# What to produce:
All of the listing is to be written out word for word, with the pictures left out.

# Input data:
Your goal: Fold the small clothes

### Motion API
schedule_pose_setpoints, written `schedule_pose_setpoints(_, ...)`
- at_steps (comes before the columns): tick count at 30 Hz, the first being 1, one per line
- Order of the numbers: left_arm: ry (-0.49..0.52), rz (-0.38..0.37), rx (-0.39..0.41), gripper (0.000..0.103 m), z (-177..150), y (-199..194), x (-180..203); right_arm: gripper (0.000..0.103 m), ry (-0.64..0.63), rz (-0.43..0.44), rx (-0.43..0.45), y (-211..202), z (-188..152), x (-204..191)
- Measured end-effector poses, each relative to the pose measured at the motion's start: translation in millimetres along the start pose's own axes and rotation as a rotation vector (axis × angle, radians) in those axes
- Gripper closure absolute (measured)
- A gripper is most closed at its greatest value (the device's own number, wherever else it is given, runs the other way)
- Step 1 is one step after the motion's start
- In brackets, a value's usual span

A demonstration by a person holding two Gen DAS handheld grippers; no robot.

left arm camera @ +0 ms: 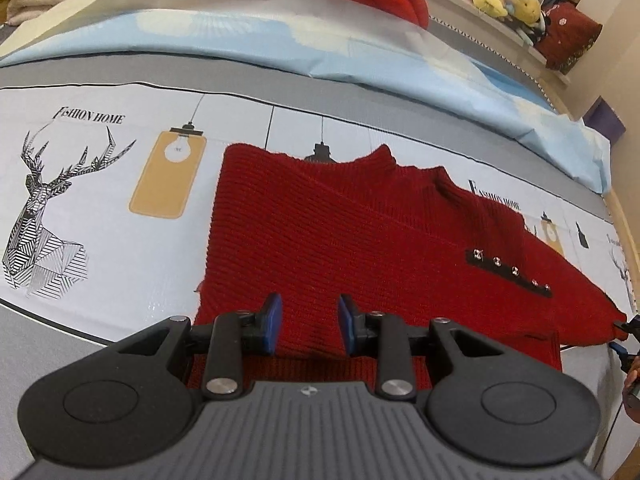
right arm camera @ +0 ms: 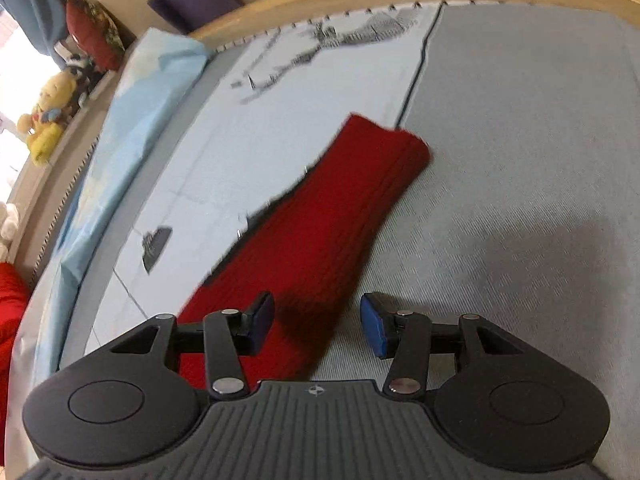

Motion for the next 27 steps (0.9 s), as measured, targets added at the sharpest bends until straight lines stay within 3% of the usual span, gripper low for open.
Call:
schedule_pose_setpoints(1,0.001,0.0,0.003,0.069,1,-1,-1,0.08,-0.006,0.012,0.017,0,0,-1)
schedule_pose_setpoints(2,0.0,0.001,0.004,0.069,1,-1,-3,0.087,-0.019,0.023,0.025,2,0,-3)
schedule_pose_setpoints(5,-0.01,0.004,0.006,0.069,3,-3,-8,0.092,-0.069,-0.003,0.074,2,4,-20)
schedule_pose_setpoints(8,-0.02,0.01,0.019,0.069,7,-7,-17,0.092,-0.258,-0.016,0.184,-22,-14,-71)
schedule_pose_setpoints(11,-0.057,0.009,0.035,0.069,13,-15,-30,0.093,-0.479,0.115,0.266,-59,-59,-145)
schedule_pose_setpoints(13,-0.074,0.006,0.048,0.069,17,-21,-37,0.092,-0.6,0.299,0.26,-92,-105,-190)
schedule_pose_setpoints(15,-0.092,-0.001,0.058,0.069,21,-27,-44,0.092,-0.68,0.536,0.163,-125,-162,-226)
schedule_pose_setpoints(17,-0.115,-0.009,0.064,0.069,24,-31,-50,0.092,-0.728,0.718,0.056,-150,-218,-247)
schedule_pose_setpoints(20,-0.15,-0.044,0.065,0.07,29,-35,-59,0.089,-0.76,0.853,-0.217,-157,-297,-259)
schedule_pose_setpoints(22,-0.176,-0.068,0.066,0.069,31,-38,-66,0.082,-0.832,0.77,-0.426,-146,-351,-257)
schedule_pose_setpoints(24,-0.206,-0.082,0.063,0.07,31,-38,-74,0.081,-0.829,0.655,-0.566,-140,-374,-249)
schedule_pose_setpoints(25,-0.219,-0.091,0.06,0.07,31,-38,-76,0.081,-0.803,0.613,-0.61,-139,-374,-245)
schedule_pose_setpoints(27,-0.24,-0.113,0.051,0.07,31,-36,-80,0.08,-0.755,0.536,-0.615,-143,-359,-240)
Point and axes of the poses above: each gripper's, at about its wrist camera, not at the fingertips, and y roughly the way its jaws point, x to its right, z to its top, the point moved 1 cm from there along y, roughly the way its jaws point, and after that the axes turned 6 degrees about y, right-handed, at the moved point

# Exercise answer:
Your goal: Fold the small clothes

### Motion API
schedule_pose_setpoints, written `schedule_pose_setpoints(_, ...)`
- at_steps (comes before the columns): tick count at 30 Hz, the first being 1, one per line
- Order of the numbers: left_arm: ry (-0.49..0.52), rz (-0.38..0.37), rx (-0.39..0.41), gripper (0.000..0.103 m), z (-177..150), y (-199..194), x (-180..203); right_arm: gripper (0.000..0.103 m), ry (-0.64..0.63), rz (-0.43..0.44), rx (-0.43..0.45), y (-211..202), z (-188..152), x (-204..191)
- Measured end-effector poses, each relative to the pose measured at the motion's start: translation in millimetres along the start pose's own axes and rotation as a rotation vector (axis × angle, radians) in those axes
- Gripper closure absolute (measured)
- A gripper is most closed at its greatest value (the device's own number, wherever else it is given, runs the other way)
- Step 1 is one step after the motion's start
- In brackets, a value's usual span

A demonstration by a person holding two Gen DAS handheld grippers; no robot.

left arm camera @ +0 ms: 
right arm camera @ +0 ms: 

Motion for the next 27 steps (0.9 s), as measured, targets added at the sharpest bends until straight lines stay within 3% of the usual span, gripper low for open.
Call:
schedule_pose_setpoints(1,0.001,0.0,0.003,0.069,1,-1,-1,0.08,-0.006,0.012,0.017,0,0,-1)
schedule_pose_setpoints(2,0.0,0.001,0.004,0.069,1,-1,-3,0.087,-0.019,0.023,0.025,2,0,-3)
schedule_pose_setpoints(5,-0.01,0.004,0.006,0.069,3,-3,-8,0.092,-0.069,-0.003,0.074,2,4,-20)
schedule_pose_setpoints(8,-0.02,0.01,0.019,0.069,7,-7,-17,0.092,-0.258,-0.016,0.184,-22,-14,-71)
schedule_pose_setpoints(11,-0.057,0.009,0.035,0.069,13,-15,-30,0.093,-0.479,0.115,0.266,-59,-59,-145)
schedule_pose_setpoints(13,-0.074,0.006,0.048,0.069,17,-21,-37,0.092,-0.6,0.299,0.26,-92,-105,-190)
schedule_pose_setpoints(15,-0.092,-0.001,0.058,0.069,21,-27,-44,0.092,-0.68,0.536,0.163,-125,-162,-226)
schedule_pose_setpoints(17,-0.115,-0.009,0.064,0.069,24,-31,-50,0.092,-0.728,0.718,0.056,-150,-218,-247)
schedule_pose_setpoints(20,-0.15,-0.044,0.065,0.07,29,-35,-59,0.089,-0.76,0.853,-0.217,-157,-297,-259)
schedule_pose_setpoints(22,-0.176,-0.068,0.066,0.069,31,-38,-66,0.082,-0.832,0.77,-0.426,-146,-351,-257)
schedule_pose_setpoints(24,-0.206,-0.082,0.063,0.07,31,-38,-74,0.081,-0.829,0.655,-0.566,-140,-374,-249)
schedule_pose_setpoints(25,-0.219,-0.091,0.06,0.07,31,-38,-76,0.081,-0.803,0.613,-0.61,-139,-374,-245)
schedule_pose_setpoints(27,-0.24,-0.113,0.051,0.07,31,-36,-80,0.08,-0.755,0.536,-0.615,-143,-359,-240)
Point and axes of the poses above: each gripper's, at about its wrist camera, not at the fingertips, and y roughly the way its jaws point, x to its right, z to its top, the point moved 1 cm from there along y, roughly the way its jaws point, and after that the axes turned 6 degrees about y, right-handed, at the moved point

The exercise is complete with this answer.